Every line in the records below with the string "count" needs to be copied out.

===== Data to process

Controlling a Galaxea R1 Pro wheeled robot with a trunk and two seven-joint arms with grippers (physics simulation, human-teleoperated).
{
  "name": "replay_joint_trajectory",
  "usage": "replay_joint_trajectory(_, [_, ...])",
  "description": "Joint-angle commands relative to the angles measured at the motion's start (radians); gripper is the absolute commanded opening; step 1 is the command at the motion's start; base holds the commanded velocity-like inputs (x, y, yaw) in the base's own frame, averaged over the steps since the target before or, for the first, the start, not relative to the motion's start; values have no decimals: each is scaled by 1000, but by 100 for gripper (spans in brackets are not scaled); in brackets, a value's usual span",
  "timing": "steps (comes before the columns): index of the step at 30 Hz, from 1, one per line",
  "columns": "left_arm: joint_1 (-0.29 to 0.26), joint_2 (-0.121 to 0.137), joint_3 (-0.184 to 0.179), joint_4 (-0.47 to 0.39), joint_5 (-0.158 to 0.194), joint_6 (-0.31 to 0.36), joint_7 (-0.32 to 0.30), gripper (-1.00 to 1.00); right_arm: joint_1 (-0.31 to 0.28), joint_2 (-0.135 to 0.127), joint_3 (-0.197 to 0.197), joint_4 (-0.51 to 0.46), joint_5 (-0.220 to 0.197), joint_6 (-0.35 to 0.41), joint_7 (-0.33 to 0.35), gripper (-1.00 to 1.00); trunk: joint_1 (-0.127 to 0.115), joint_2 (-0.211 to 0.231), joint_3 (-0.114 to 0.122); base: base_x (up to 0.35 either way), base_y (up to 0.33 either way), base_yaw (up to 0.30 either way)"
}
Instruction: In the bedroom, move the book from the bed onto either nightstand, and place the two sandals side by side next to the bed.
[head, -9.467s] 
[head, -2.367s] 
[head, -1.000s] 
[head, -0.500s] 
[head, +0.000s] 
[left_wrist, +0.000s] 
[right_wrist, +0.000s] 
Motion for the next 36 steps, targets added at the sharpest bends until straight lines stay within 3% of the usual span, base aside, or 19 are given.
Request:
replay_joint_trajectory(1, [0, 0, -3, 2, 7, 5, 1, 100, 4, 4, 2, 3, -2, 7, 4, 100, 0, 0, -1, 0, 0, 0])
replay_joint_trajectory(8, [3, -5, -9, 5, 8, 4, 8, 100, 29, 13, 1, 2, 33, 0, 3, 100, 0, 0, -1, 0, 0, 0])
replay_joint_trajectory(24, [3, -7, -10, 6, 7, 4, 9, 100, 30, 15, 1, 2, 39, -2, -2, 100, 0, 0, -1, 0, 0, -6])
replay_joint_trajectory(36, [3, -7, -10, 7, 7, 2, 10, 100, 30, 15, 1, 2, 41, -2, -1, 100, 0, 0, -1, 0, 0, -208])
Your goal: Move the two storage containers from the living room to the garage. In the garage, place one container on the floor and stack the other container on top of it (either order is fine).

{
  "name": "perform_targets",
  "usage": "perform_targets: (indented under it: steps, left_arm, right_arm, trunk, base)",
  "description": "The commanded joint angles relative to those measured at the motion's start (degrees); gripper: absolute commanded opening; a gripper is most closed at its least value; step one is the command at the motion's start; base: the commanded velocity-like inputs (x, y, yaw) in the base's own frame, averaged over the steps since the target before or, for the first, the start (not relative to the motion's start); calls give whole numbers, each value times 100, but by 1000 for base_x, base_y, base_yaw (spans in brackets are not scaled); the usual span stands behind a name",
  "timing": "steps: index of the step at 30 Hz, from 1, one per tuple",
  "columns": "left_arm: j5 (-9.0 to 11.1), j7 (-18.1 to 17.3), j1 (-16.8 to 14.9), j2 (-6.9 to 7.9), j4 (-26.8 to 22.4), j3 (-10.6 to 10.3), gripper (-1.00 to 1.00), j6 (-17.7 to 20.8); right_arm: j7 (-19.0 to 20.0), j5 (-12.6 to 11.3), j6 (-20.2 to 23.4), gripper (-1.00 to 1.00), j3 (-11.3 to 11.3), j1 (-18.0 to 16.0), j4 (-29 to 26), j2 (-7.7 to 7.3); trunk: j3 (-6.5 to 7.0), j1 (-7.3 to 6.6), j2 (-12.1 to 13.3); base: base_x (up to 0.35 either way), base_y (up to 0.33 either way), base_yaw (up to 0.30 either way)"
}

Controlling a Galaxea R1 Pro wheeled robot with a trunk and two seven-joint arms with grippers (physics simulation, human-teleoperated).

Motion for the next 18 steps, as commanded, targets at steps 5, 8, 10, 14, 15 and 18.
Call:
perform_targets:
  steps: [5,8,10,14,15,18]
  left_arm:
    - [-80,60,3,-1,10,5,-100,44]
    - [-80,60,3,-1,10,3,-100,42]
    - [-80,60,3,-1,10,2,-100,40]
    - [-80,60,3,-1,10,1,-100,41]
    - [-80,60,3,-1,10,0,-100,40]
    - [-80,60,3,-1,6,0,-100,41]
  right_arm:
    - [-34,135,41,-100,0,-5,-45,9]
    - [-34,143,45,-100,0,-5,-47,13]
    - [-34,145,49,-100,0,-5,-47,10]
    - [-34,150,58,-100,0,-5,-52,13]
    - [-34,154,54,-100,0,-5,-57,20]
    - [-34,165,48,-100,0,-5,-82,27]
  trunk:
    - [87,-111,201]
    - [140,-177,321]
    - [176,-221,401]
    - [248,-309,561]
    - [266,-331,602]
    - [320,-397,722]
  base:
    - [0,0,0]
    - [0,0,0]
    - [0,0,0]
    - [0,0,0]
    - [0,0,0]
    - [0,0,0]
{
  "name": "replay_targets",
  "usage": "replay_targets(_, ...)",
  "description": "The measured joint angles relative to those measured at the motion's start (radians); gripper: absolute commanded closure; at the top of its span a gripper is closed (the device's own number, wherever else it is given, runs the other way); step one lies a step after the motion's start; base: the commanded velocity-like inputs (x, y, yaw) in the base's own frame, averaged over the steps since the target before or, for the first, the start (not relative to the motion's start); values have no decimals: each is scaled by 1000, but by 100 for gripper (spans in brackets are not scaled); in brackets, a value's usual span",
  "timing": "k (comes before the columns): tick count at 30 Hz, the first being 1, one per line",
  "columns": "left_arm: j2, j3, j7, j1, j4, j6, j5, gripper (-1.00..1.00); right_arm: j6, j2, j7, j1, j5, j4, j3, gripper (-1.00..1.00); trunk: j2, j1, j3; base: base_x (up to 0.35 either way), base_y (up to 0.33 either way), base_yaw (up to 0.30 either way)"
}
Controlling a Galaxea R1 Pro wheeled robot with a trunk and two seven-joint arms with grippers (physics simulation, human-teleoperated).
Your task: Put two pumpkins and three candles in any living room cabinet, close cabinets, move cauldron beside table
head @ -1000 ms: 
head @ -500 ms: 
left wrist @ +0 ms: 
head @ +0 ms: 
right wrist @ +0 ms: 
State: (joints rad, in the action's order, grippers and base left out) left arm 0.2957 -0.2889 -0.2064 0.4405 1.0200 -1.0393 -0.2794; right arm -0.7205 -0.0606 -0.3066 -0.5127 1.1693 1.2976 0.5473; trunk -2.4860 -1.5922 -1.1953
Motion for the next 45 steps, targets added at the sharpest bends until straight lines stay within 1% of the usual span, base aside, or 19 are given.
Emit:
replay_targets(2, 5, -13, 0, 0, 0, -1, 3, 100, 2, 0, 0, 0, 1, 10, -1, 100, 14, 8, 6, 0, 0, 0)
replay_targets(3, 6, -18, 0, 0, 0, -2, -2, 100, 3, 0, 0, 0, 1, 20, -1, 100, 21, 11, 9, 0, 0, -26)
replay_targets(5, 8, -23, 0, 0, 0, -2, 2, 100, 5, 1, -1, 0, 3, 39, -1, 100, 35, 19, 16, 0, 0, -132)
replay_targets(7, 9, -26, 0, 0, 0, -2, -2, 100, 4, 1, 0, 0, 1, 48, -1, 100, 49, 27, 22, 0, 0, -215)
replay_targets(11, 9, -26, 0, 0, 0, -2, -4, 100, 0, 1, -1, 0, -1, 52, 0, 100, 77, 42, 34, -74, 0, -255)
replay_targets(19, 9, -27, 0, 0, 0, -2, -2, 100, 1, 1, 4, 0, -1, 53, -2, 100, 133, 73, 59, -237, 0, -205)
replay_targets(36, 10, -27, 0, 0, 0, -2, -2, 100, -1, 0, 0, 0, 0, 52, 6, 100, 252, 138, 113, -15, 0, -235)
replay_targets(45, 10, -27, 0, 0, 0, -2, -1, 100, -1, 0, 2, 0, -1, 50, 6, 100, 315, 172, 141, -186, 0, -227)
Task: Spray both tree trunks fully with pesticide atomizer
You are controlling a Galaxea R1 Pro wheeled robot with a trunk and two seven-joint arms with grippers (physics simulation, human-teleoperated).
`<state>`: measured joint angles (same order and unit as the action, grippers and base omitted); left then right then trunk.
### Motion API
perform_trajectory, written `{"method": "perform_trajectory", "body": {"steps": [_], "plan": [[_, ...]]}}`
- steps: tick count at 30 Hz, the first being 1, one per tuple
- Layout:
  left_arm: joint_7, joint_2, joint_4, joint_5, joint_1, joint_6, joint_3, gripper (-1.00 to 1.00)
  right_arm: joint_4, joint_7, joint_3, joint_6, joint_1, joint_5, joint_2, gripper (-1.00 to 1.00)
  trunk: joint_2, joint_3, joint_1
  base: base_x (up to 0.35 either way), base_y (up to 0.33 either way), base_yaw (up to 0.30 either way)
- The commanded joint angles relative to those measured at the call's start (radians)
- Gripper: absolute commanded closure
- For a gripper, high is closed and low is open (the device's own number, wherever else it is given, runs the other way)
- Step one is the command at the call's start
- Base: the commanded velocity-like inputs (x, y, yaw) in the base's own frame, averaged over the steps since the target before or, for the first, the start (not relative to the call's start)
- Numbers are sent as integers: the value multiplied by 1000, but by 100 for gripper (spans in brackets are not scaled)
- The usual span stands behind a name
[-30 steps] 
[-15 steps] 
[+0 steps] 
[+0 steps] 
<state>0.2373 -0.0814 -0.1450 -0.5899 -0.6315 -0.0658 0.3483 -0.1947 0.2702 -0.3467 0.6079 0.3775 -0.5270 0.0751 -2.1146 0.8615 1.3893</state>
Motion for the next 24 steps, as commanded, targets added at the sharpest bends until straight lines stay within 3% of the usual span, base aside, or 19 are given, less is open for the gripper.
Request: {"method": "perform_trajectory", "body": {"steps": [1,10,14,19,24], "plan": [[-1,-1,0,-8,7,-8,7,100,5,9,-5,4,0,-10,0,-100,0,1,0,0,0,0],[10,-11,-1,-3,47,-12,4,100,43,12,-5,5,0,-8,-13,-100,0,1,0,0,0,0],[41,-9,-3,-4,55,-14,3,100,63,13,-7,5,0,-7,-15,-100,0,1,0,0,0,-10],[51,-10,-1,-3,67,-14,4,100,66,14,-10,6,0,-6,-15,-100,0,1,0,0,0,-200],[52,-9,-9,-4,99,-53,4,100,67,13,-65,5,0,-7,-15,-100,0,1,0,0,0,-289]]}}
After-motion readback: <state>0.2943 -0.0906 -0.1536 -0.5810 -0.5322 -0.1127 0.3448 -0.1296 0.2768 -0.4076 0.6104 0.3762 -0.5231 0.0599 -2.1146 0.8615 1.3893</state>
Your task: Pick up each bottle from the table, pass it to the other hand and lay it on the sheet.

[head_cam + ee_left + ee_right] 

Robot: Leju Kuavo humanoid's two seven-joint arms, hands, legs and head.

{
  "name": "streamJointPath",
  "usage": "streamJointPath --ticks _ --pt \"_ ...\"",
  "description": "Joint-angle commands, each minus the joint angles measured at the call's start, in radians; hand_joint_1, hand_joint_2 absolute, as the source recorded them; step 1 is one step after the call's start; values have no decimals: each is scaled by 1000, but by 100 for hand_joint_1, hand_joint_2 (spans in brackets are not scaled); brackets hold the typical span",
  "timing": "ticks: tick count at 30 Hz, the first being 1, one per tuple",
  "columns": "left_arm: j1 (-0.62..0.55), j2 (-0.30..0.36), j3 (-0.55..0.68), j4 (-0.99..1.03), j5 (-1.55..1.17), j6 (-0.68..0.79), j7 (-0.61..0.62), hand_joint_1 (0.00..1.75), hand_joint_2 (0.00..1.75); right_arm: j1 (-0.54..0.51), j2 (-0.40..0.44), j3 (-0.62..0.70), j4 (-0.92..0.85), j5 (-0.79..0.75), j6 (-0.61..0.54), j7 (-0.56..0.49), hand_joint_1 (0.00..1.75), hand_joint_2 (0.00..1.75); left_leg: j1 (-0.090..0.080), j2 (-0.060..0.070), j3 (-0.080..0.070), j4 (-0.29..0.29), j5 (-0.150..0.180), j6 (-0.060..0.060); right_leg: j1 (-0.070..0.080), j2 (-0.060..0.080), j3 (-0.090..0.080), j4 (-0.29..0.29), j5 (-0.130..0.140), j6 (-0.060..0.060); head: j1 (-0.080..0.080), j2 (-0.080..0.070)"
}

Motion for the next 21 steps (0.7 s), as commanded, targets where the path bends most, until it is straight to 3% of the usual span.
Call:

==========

Solution:
  "timing": "k (comes before the columns): tick count at 30 Hz, the first being 1, one per line",
- steps: tick count at 30 Hz, the first being 1, one per tuple
  "timing": "ticks: tick count at 30 Hz, the first being 1, one per tuple",

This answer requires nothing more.